对时间进行统计，检测的时间根据实际环境中的复杂度变化而变化，经过实际测试发现在0.5s~0.8s之间，检测结果较快。主要对cv_time（获取图像并缩放到模型的输入尺寸）、forward_time（模型的正向推演）、postprocess_time（后处理）时间进行了统计，其中模型量化后的时间主要是Forward_time，可以看到需要的时间较短，表明模型的量化有效的减少了检测时间。占用的时间主要集中在后处理和显示，还有优化的空间。

time: 0.8004379272460938
cv_time         =  0.15749073028564453
Forward_time    =  0.06625533103942871
postprocess_time=  0.38094043731689453
chair is in the picture with confidence:0.8259
pottedplant is in the picture with confidence:0.7951
tvmonitor is in the picture with confidence:0.7798
tvmonitor is in the picture with confidence:0.4708
tvmonitor is in the picture with confidence:0.4420
time: 0.8241267204284668
cv_time         =  0.1624467372894287
Forward_time    =  0.06629300117492676
postprocess_time=  0.3649098873138428
chair is in the picture with confidence:0.6791
pottedplant is in the picture with confidence:0.7784
tvmonitor is in the picture with confidence:0.7809
tvmonitor is in the picture with confidence:0.5400

4.使用工具链量化模型

查看工具链介绍主要有以下两种方式：

在这里插入图片描述

这里使用浮点转定点工具链，这种方法适用于最多的模型，详细介绍可以去查看数据链的视频。
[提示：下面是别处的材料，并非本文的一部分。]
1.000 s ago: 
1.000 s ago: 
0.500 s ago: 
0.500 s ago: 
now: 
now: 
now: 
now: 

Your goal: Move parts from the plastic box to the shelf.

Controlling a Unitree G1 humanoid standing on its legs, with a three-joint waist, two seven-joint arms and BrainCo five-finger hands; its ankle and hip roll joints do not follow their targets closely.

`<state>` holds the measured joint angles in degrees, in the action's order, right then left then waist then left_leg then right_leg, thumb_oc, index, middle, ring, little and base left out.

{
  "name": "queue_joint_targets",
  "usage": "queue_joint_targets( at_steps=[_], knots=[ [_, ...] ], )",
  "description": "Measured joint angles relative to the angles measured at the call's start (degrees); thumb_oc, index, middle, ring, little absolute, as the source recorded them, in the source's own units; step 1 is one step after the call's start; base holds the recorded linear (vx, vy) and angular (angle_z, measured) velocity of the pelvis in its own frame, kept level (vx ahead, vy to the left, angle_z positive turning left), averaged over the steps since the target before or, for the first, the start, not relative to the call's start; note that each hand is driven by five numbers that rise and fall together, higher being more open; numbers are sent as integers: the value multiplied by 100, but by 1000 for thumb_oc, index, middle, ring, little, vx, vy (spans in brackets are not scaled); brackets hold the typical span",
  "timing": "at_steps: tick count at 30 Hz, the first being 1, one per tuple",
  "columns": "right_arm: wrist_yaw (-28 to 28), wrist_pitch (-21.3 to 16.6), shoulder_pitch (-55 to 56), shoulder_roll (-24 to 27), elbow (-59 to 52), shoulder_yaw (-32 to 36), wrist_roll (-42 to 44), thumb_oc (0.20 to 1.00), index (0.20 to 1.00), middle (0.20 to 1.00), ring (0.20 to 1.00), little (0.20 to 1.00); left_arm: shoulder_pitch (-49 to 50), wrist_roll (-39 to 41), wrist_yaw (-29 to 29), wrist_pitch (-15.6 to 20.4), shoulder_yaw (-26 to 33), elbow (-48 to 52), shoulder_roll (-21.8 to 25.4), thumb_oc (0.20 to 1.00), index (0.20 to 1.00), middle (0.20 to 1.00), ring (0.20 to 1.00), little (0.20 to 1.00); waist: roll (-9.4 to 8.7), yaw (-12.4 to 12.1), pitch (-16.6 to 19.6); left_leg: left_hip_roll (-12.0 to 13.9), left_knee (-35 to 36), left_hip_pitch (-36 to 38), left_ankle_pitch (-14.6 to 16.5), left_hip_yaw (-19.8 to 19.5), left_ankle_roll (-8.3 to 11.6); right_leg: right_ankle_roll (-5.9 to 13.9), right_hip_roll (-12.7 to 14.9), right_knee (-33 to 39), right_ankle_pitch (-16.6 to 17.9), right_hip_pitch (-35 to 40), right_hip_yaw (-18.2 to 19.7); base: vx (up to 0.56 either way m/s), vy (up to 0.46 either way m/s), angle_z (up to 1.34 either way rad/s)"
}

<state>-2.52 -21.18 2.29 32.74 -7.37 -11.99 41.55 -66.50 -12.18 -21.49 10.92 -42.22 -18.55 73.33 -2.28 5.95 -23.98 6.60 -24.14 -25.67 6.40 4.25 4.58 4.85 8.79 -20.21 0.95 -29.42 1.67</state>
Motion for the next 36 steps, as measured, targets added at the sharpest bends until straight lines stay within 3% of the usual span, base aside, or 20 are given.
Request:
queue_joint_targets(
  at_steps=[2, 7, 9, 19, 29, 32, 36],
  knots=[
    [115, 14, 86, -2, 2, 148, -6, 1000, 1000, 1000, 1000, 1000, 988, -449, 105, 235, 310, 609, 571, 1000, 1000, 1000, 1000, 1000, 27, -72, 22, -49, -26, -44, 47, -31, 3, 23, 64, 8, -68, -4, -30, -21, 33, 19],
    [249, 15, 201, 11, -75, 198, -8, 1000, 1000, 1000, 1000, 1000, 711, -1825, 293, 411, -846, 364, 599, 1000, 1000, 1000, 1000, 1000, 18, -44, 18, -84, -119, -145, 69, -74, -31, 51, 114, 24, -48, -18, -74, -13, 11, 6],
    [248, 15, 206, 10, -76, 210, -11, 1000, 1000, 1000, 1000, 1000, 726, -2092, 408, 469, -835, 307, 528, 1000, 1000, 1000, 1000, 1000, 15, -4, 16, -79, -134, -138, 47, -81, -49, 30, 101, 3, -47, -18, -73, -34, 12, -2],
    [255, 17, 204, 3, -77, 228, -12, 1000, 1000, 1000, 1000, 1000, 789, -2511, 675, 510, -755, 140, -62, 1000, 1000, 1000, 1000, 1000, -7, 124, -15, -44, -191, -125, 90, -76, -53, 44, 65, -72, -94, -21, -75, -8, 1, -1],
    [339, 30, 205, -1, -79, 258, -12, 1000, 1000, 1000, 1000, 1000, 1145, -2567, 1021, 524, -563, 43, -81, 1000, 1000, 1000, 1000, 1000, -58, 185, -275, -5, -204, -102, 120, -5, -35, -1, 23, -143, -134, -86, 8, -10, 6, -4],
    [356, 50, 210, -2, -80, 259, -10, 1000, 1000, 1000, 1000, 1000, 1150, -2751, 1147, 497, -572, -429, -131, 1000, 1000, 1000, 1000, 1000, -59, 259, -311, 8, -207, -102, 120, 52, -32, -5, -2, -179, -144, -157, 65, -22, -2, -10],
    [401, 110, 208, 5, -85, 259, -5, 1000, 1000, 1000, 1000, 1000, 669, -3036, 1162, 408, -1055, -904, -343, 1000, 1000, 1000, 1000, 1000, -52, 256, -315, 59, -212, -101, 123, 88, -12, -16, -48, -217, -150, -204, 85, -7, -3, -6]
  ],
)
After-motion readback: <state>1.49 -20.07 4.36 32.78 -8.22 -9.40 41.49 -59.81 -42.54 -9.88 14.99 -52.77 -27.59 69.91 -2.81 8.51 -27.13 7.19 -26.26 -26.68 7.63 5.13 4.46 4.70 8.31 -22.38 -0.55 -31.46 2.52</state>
使用wegt下在docker文件，安装docker读取镜像

docker image ls
docker run -it hub.hobot.cc/aitools/ai_toolchain_centos_7_xj3:v2.1.7 /bin/bash

这里发现其中又yolov5s的相关内容，使用该模型进行快速部署

cd /open_explorer/horizon_xj3_open_explorer_v2.1.7_20220520/ddk/samples/ai_toolchain/horizon_model_convert_sample/04_detection/03_yolov5s/mapper
bash 01_check.sh
bash 02_preprocess.sh
bash 03_build.sh   #此步骤需要耗费一定时间

在model_output中输出了yolov5s_672x672_nv12.bin ，由于输出模型一致，直接在板子代码中修改运行，得到了与yolo相似的效果。

5.最后

非常有幸作为板子的测试者，第一次使用带有AI加速功能的板子，AI加速还是有惊喜，模型量化后大大减少了CPU的压力，实际测试帧率还有较快。由于教程比较清晰简单，上手也没有难度，很快有了结果，同时有丰富的程序案例，也给了我们自己创作的空间。因为两个帖子主要对板子的一些功能进行了简单测试，笔者水平较低，不一定代表了板子的真实性能，可能会被大家较先看到，后面还有更多大佬的丰富的分享，这里只是抛砖引玉一下，大家可以期待一波。